The Republicans neutered themselves.
For nothing.
—John Stoehr
It isn't for nothing -- if we face head-on what Republicans are after.
The right has been plotting for at least 50 years (and possibly since FDR) to turn the United States into an authoritarian, theocratic, plutocratic, kleptocratic nation. But until Trump, they've (mostly) done so slowly and quietly. Trump inspires such devotion in the base that he has given the GOP a chance to achieve escape velocity, to leave the gravity well of liberal, representative democracy behind completely. He's rocket fuel.

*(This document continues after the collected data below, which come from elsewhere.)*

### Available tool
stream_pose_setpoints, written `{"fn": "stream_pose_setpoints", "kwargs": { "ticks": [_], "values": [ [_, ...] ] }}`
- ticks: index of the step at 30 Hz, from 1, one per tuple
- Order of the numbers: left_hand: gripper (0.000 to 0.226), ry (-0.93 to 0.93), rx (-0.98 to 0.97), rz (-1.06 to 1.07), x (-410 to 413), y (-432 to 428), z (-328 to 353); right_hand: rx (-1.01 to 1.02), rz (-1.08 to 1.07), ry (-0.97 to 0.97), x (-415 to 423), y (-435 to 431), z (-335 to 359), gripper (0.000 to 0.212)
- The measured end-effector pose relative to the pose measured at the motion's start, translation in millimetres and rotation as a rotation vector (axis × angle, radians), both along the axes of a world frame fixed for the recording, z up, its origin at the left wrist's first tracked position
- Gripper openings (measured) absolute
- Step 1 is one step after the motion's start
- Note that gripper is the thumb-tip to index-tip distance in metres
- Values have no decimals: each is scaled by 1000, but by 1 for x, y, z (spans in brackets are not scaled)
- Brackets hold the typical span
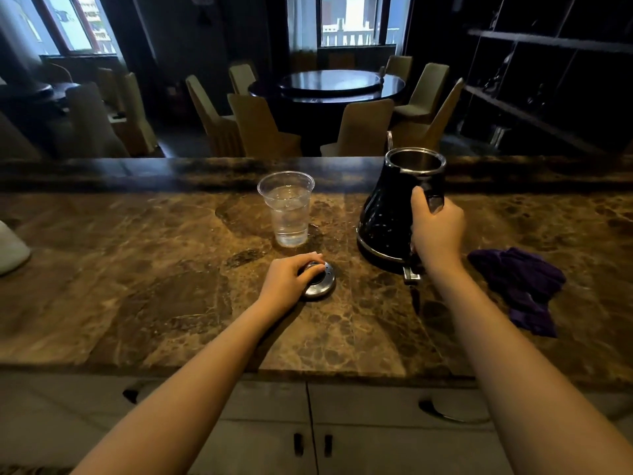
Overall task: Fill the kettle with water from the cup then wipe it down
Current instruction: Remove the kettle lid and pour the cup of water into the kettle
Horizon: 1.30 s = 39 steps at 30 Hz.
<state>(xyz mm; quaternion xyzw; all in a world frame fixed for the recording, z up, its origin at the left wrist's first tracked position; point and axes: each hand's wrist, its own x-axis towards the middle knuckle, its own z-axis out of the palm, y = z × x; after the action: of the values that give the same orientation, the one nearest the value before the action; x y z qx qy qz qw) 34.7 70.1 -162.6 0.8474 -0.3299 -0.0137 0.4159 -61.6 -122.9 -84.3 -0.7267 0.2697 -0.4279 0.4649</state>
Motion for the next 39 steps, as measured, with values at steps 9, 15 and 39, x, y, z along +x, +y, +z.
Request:
{"fn": "stream_pose_setpoints", "kwargs": {
  "ticks": [9,15,39],
  "values": [
    [32,218,-60,-7,5,2,9,-1,-4,-17,-1,1,0,34],
    [31,241,-296,395,32,10,18,5,1,-31,0,0,-2,34],
    [84,234,-533,72,85,-43,41,41,-9,-20,-1,-2,-1,39]
  ]
}}
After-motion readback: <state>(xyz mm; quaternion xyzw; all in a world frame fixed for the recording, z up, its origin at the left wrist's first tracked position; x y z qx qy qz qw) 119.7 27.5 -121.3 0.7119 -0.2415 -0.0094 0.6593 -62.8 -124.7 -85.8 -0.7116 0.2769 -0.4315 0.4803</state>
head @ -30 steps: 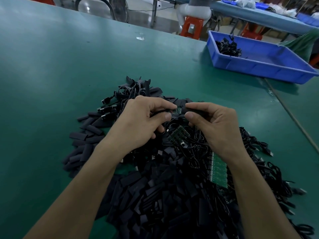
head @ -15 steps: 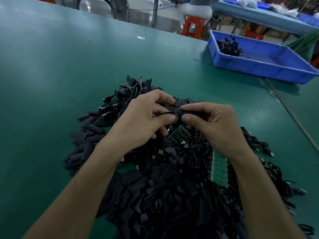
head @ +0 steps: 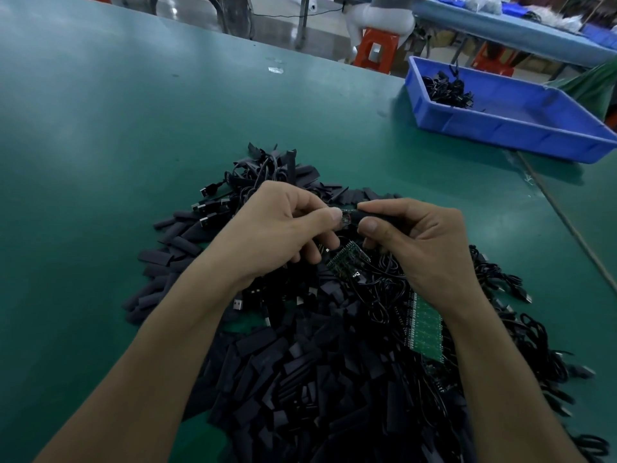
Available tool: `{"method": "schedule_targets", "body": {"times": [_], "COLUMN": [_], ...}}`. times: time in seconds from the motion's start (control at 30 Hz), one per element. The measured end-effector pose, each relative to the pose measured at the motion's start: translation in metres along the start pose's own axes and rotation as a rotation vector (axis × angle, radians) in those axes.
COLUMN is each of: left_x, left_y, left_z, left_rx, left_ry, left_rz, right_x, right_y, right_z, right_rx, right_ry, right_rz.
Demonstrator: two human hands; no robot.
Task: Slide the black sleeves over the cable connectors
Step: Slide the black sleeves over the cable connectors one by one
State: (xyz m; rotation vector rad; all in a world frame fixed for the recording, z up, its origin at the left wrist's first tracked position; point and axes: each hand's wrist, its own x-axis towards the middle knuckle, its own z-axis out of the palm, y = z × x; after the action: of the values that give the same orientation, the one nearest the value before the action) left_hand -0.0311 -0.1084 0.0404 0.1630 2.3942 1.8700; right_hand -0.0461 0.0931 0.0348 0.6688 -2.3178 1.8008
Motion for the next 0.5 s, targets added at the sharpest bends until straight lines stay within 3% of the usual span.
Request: {"method": "schedule_targets", "body": {"times": [0.23, 0.5], "left_x": [0.0, -0.001], "left_y": [0.001, 0.003], "left_z": [-0.001, -0.002], "left_rx": [-0.072, -0.075], "left_ry": [-0.048, -0.057], "left_rz": [-0.033, -0.038], "right_x": [0.003, 0.0], "right_y": [0.001, 0.005], "right_z": [0.003, 0.012], "right_rx": [-0.011, 0.035], "right_ry": [-0.03, 0.05], "right_rz": [-0.051, -0.049]}}
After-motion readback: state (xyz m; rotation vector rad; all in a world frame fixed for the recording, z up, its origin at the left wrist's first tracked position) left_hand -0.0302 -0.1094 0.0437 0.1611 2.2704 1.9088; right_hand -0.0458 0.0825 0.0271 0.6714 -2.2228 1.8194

To use a framing from behavioral economics: Think in terms of *expected value.* The odds of this gambit succeeding might seem perplexingly low, given the risks. But the possible *value* of success for the GOP and its funders and enablers is astronomically high. Lowish odds x super-high expected value = take the risk. Add in sunk costs and loss aversion, and here we are.
Since this is a day for the defense of Trump, allow me to point out a positive about Trump. This is from an opinion piece in the Kyiv post (English language version):
https://www.kyivpost.com/article/opinion/op-ed/alexei-bayer-the-secret-of-trumps-success.html
Excerpt:
“While Trump shares quite a few personality traits with Stalin and Hitler — notably, supreme narcissistic self-confidence wedded to considerable ignorance and combined with suspicion of expertise and intellect, as well as vanity, vengefulness and utter lack of empathy for other human beings — he is not a homicidal maniac, unlike the other two.”
Note the positive: “He is not a homicidal maniac.” Clearly Trump’s defense team should make this the centerpiece of their defense, and enough for the republican senators to acquit him.